Mission two: locate the Hiroshima Dome and the atomic bomb monument. We ride through the city, which isn’t particularly interesting. We don’t really have time to look around because it is late afternoon already and would like to see the dome during daylight. It’s always a bit weird when a town’s main attraction is a testament of a gruesome history, but Hiroshima has turned it around as a tribute to world peace. The dome is impressive: the only old building standing like a skeleton between all post-war construction. The only one that survived. The park next to it, ground zero, houses several monuments to commemorate the dead, the children, the tributes to peace and most of all the thought: Never again.

Never again. I truly hope the world will be that lucky.

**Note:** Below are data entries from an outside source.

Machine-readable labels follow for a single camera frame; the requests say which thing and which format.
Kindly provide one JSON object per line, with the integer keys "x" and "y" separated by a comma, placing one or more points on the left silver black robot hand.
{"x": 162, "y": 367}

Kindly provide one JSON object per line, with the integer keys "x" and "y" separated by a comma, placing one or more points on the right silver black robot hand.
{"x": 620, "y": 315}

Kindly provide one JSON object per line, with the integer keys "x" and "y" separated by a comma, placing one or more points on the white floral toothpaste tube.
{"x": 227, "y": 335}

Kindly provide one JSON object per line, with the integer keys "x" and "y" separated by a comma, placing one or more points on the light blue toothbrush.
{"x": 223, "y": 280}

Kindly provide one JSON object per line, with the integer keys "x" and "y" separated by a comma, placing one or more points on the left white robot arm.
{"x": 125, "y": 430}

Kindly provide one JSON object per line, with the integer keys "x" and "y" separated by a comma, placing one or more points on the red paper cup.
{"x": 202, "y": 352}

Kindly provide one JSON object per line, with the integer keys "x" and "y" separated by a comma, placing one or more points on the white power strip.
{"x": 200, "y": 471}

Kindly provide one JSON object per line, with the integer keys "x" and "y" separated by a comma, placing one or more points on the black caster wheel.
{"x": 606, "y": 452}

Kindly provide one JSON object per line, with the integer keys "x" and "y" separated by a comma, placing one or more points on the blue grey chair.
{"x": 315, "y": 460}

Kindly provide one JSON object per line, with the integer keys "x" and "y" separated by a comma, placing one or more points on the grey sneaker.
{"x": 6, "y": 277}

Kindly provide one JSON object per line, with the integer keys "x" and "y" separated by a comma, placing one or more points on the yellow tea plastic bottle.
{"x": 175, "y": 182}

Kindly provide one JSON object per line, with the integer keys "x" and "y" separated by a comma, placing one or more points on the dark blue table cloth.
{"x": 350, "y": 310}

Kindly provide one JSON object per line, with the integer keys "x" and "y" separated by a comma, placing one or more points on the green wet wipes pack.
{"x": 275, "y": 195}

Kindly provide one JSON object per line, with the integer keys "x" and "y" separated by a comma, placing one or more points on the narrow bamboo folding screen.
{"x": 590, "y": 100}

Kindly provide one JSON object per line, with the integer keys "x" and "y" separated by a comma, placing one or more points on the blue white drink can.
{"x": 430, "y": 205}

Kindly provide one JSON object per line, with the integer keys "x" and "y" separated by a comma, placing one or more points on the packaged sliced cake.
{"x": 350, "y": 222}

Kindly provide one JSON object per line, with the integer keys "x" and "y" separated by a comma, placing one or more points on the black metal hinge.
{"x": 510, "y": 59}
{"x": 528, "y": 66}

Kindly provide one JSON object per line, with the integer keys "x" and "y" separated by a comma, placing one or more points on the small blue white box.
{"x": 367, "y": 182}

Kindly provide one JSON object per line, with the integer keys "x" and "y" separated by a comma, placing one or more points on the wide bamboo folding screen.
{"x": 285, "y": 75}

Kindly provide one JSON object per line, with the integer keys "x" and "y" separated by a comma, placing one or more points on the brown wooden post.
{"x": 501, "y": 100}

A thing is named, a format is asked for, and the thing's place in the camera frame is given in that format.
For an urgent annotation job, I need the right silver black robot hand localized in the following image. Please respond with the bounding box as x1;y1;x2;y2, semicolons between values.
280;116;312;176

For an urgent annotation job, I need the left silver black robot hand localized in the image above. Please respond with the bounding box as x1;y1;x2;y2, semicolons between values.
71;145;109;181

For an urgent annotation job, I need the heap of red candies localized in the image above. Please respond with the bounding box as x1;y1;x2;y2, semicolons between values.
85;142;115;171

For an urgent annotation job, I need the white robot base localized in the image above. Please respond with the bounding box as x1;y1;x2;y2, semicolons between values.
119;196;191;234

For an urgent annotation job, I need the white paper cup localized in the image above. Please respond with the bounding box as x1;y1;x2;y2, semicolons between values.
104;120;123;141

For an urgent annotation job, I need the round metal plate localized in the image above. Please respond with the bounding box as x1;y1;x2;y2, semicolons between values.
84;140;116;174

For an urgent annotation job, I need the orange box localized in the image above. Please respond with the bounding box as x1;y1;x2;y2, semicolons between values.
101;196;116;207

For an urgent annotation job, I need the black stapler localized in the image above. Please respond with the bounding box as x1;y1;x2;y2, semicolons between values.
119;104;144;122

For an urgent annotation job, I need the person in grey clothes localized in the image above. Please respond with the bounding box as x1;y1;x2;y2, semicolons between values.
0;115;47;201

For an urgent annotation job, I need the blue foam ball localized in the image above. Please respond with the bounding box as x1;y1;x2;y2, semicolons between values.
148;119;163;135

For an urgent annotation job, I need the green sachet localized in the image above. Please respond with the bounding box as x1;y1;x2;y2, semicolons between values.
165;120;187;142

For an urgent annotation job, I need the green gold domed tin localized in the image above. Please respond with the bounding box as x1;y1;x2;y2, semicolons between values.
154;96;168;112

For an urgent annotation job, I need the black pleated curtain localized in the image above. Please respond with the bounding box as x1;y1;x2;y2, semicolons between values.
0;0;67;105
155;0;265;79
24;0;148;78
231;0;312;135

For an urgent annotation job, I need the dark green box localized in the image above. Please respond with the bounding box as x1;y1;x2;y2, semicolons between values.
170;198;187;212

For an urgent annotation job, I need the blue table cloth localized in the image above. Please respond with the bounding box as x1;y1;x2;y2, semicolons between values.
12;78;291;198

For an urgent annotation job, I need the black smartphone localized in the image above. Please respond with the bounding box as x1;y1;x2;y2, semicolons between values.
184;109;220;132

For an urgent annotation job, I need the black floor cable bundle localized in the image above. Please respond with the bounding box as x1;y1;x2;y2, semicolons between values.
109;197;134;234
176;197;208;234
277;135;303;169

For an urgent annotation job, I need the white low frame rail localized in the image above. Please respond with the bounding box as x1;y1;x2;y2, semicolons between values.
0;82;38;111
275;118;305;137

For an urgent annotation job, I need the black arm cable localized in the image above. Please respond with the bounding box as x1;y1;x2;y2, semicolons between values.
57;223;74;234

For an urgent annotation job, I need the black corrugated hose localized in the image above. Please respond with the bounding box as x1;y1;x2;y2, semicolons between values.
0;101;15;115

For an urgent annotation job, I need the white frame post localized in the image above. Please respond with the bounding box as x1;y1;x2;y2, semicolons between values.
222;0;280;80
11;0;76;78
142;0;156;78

When it is dark we set out to find a campsite, which is not easy in a city the size of Hiroshima, but it is Japan so it is not impossible either. On the map we spot a park close to the port where we will take the ferry the next morning, and gamble on sleeping there. When we arrive it is a wide open grassy space, surrounded by a highway, a tram, the port and roads. But…there is also a toilet building and some gazebos and a small mount behind which we pitch our tent. We sleep quietly, even though we hear people walking their dogs just on the other side of the mount.

Urban camping

When we wake up the next morning we see that we are pitched right on the side of the football field, right next to the white line chalked on the grass. Nobody is playing though, so we pack up and make our breakfast on a bench. Suddenly Antonio bends down and picks something up from the mud next to the bench. Between his fingers he holds an SD card. Brushing of the sand, we stick it in our camera (what could possibly go wrong?). There are no images on it but it is full – used for other storage I guess. What a lucky find. Antonio finds always nice things like this: a water bottle holder, a reflective strip of Velcro, money, bottled drinks, a foldable seating mat…but this is by far the most useful find yet.

We roll our bike 200m to the port, buy tickets for the ferry to Etajima, and roll on board.

Note: We are back in The Netherlands for a little over a month now, safe and sound. Happy New Year! I will slowly keep adding blog posts to cover the rest of the trip, but writing about everything is considerably harder (and somehow also easier) when you’re not in the middle of it. Stay tuned!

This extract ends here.